In the opening scene of Carmen, a flamenco dancer moves on a platform in the desert near the Mexican-U.S. border, her feet moving fast and long hair whipping in the wind. Two men arrive. One yells, “Where is she?” The dancer hits the platform harder, staring at the man as he raises a gun. She dances as if to banish him from the world. She ends with a stomp. He shoots her in the head. I buckle in for a wild ride.
Carmen is a musical drama directed by Benjamin Millepied — a former principal in the New York City Ballet, director of dance in the Paris Opera Ballet and choreographer of Darren Aronofsky’s 2010 psychological horror Black Swan. The premise of Carmen is loosely based on the famous French opera of the same name. Starring Melissa Barrera (In the Heights, Scream V and VI) and rising indie sweetheart Paul Mescal (Aftersun) as star-crossed lovers, Carmen has so much potential. Sadly, the screenplay by Alexander Dinelaris (Birdman), Loïc Barrère and Millepied gives the actors little chance to shine.
Mescal’s sad-eyed former Marine Aidan is volunteering with border patrol, a violent-go-lucky band of jerks who hunt fleeing migrants for sport. When one flies off the handle, Aidan kills him. The beautiful young Carmen — daughter of the murdered flamenco dancer — flees, and Aidan follows. They are now on the run, in search of a woman named Masilda whom Carmen’s mother had instructed her to find. Carmen and Aidan become lovers and endure a series of questionable decisions made by the film’s creators.
They find Masilda in an L.A. nightclub. It’s glitzy and sophisticated and a little strange — and derivative of David Lynch, particularly of Muholland Drive, but I don’t mind because the story finally comes alive. Holding hands, Carmen and Aidan navigate the scene with caution. Dancers touch Carmen as she moves through the club, as if she were part of the choreography all along. A figure stands in the center of the stage, a shawl draped over her face. When she removes it, we see it is the great Rossy de Palma — a staple in Pedro Almodóvar’s films — and Carmen’s greatest asset. Glamorous and otherworldly as Masilda, de Palma provides much-needed levity in an overly somber story. She feels deeply and loves completely, embracing Carmen the moment she discovers her identity. “If I were 50 years younger,” she says to Aidan, “I would [makes guttural sucking noise] like a plate of chilaquiles.” Honestly, we love to see it.
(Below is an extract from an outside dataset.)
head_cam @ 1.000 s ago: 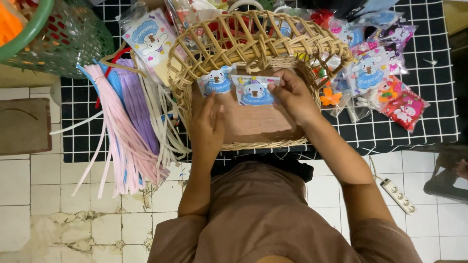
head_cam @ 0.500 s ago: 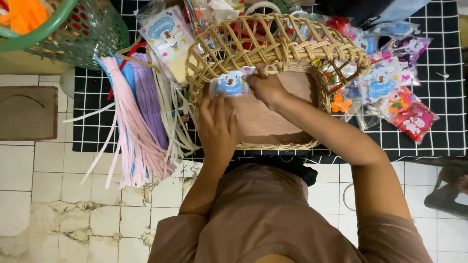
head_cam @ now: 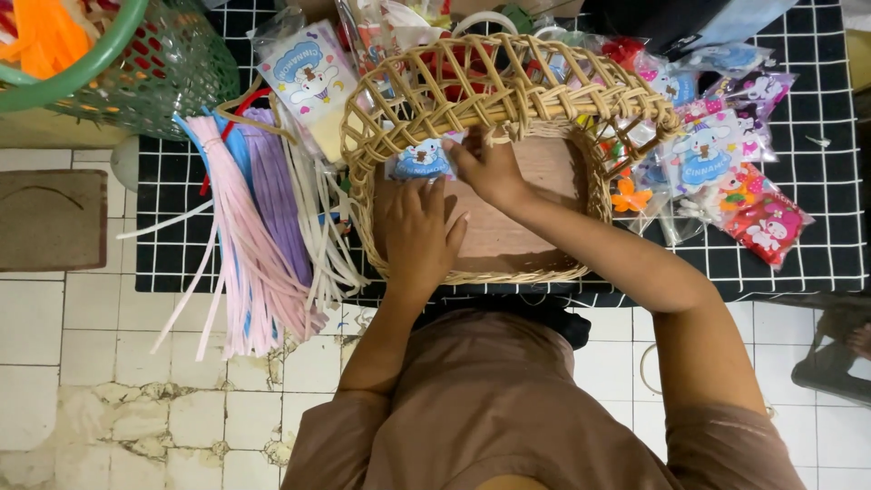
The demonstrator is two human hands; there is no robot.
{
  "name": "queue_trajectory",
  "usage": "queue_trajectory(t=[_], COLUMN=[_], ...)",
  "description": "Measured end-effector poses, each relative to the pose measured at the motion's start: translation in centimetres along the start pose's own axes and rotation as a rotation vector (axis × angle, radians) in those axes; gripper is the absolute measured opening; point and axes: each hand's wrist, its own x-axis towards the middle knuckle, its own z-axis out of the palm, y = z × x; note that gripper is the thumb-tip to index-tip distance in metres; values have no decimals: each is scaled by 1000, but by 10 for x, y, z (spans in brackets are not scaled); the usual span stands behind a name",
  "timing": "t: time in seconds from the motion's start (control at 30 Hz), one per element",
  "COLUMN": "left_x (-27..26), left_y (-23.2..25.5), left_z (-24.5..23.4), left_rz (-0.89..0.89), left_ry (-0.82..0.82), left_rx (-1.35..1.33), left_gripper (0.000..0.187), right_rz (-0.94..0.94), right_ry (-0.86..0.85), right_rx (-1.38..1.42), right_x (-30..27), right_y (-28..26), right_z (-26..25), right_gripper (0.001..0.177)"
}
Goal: The person is arranging small packaged souvenir items into a wicker basket, likely for sale or as a gift set.
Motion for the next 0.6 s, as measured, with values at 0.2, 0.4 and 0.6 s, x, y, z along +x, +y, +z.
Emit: queue_trajectory(t=[0.2, 0.4, 0.6], left_x=[7, -2, 1], left_y=[-3, -11, -5], left_z=[-11, 10, 2], left_rz=[40, 50, 48], left_ry=[158, 155, 127], left_rx=[26, 40, 40], left_gripper=[59, 63, 58], right_rz=[164, 207, 263], right_ry=[72, 81, 57], right_rx=[324, 300, 302], right_x=[-3, 3, 10], right_y=[11, -8, 14], right_z=[6, -8, 3], right_gripper=[12, 10, 12])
Despite de Palma’s magnetism, Carmen fails to coalesce because the filmmakers chose style over substance. Director of photography Jörg Widmer often works with Terrence Malick, and the cinematography is as soaring as you’d expect — particularly during the masterful but displaced dance sequences. But at other times, his decisions — or perhaps those of Millepied — undercut the story. A scene is shot through the windows of the car for no apparent reason — we’re not watching from another character’s point of view, although this decision would make sense if we were. In such scenes, instead of revealing plot or character or anything at all, the shots are distracting.
Other contrivances give the film a strained pace. The songs, while fine unto themselves, slow down the story, and the urgency of Carmen and Aidan’s plight is delayed, when it’s felt at all. The score by Nicholas Britell (Moonlight, Succession) is gripping — operatic but contemporary, evocative and moody, but so much so that it overshadows everything else, swallowing an already meager story. It’s a shame.
But what is really unforgivable in Carmen is the lack of development of the titular character. While we know much of Aidan’s past — his two tours in Afghanistan, his lingering PTSD, his family life, his damaged fellow soldiers — Carmen remains a mystery except in grief. We see her through Aidan’s gaze, and she is exoticized under these circumstances, as brown women have historically been in American film and television. Carmen departs from this only in the most relatable and best scene in the film, when Masilda forces the character’s grief out of her. Barrera can act, and it’s wrenching. We see exactly what we are missing during the other 110 minutes of the film. It gets more baffling from there — a fight club scene is accompanied by hordes of blood-thirsty men krumping, serving a heightened sense of realism that is absent in the rest of the film. As two characters spar, a rapper played by The D.O.C. — co-founder of Death Row Records and frequent collaborator with N.W.A. and Snoop Dogg, among many others — spits rhymes that are, honestly, not very good. I think he rhymes trauma with llama? It’s difficult to understand him because his vocals are overproduced.
If for the stage, Carmen might be visionary. Benjamin Millepied is clearly a gifted choreographer. Hopefully, he’ll find his groove as a filmmaker. But if not, there’s always the artform he was clearly born to dominate.